Using the material that follows, identify and copy each line with the string "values".
=== Begin Enclosure ===
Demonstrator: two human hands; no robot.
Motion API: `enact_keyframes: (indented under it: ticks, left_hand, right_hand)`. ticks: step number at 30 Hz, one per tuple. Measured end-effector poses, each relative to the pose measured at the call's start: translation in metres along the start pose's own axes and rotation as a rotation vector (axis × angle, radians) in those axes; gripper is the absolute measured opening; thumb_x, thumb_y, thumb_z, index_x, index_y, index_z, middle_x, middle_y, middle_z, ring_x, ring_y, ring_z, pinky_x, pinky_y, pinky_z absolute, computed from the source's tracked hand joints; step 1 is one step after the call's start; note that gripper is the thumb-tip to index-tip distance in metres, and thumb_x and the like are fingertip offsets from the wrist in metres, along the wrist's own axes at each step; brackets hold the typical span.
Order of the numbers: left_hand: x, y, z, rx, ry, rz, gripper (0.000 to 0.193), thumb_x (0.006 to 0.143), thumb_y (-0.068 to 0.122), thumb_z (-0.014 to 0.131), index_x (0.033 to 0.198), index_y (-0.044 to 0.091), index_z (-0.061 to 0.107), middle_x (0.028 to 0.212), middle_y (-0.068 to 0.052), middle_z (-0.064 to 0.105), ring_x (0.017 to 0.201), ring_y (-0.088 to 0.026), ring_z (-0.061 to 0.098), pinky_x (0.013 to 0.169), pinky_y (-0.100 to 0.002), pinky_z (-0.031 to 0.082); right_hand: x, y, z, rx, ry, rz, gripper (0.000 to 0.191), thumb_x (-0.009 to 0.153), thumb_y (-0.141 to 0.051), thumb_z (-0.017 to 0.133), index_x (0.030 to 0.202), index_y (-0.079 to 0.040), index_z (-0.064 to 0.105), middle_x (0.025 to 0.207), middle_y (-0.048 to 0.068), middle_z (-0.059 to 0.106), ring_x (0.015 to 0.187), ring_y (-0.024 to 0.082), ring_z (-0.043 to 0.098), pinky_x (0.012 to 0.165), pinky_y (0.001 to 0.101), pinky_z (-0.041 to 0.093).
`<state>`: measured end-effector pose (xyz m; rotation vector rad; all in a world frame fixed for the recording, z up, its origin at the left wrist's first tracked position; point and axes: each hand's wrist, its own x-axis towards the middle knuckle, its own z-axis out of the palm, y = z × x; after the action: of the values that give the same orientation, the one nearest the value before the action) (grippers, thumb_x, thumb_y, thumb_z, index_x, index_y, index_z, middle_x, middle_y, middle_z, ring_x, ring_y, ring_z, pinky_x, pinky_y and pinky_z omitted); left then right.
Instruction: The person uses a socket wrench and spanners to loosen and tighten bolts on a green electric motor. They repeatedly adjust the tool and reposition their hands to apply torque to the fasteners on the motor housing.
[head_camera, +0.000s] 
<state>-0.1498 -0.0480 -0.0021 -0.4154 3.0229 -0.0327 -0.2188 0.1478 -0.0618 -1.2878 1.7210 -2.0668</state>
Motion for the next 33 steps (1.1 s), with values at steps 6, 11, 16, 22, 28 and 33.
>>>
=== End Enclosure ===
> **Exercise answer**
`<state>`: measured end-effector pose (xyz m; rotation vector rad; all in a world frame fixed for the recording, z up, its origin at the left wrist's first tracked position; point and axes: each hand's wrist, its own x-axis towards the middle knuckle, its own z-axis out of the palm, y = z × x; after the action: of the values that give the same orientation, the one nearest the value before the action) (grippers, thumb_x, thumb_y, thumb_z, index_x, index_y, index_z, middle_x, middle_y, middle_z, ring_x, ring_y, ring_z, pinky_x, pinky_y and pinky_z omitted); left then right.
Motion for the next 33 steps (1.1 s), with values at steps 6, 11, 16, 22, 28 and 33.

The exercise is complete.